Given St.Gallen’s holistic course architecture, the so-called contextual studies are a key pillar of the overall educational concept. Students, who are predominately enrolled in top ranked business administration programs, practice critical thinking out of their disciplinary comfort zone. Since the early 2000’s, Claus Noppeney has been teaching various courses as part of contextual studies. The most recent offering focused on the role of smell in culture, business and society. It is an introductory course tailored to regular business, economics and law students. The readings covered Avery Gilbert’s introduction to the “science of scent in everyday life“, the canonical “cultural history of smell“ by Constance Classen, David Howes and Anthony Synnott, as well as classic reflections by Georg Simmel, George Orwell and others.
Moreover, a field trip to institutions and discussions with key players in Switzerland was part of the program. Andy Tauer took the students on a fascinating journey into the world of perfume creation: How to start with a tuberose? And how to turn it into an multi-faceted bouquet? Till Fiegenbaum at Sueskind familiarized the students with iconic scents from niche perfumery and openly shared his expertise from the commercial side. Beniamino Aloise and Lucas Heusser, who had recently explored the olfactory dimension of organizational life ,shared first hand insights on the role of smell at the workplace.

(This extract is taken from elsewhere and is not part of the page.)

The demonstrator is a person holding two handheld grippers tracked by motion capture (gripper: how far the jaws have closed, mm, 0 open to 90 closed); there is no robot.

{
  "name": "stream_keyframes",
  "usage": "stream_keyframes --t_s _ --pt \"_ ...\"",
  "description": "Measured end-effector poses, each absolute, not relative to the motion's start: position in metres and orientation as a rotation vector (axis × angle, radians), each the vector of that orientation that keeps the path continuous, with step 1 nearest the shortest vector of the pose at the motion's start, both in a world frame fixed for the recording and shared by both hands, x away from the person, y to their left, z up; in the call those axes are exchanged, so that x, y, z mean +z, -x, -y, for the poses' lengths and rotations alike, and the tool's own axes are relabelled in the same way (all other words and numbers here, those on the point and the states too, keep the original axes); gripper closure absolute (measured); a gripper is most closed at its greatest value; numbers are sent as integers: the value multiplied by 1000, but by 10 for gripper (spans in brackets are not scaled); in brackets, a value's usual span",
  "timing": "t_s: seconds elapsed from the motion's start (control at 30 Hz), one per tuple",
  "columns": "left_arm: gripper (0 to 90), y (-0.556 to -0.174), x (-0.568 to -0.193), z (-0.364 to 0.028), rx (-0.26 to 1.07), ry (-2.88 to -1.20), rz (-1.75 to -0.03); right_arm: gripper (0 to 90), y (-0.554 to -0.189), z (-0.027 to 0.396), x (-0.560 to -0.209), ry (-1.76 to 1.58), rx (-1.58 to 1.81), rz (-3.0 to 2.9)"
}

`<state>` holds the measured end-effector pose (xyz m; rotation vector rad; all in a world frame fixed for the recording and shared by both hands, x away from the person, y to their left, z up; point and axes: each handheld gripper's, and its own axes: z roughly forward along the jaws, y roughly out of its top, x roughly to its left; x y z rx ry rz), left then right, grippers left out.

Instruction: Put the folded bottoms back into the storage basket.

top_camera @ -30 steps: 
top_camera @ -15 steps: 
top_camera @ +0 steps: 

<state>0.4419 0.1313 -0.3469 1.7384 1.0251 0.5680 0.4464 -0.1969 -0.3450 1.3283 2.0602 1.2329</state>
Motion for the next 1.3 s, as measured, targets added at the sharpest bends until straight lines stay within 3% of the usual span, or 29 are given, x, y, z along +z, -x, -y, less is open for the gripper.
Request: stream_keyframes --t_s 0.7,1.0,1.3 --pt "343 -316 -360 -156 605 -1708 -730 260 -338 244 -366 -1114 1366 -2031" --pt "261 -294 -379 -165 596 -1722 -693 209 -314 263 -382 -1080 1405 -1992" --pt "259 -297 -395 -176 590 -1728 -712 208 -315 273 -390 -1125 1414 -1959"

They took the students through the impressive mail operations center at Zurich-Mulligen with a guided tour that also explored the organization as a smellscape – very much along the lines of a recent study by Kathleen Riach and Samantha Warren.

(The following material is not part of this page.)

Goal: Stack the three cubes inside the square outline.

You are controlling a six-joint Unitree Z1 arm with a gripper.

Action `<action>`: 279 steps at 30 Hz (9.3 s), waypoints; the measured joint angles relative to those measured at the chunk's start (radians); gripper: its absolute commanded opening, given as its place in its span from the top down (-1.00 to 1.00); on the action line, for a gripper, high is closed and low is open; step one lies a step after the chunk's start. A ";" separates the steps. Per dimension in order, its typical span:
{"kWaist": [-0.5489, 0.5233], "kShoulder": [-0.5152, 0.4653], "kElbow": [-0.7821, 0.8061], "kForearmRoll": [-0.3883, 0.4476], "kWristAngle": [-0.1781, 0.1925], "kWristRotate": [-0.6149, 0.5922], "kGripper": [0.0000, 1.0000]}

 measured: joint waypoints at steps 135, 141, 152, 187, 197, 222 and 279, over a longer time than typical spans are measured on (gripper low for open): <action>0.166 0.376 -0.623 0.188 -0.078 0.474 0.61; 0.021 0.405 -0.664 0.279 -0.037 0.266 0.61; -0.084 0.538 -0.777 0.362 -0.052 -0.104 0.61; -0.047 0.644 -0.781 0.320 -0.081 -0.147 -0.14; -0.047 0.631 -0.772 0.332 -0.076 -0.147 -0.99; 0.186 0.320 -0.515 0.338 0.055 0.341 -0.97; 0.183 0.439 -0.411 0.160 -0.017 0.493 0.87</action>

Based on this intellectual and experiential input, the students conducted small research projects on their own. For instance, one group explored the smellscape on campus and identified surprising spots. A selection of perfume reviews by Chandler Burr and Luca Turin was the empirical material another group analyzed as an example of the ongoing culturalization of scent. Data from the Milano based trade fair Esxence devoted to artistic perfumery was used to identify patterns in this industry. An auto-ethnographic study of another group explored the olfactory experience of disgust. An updated version of this seminar is scheduled for spring 2016.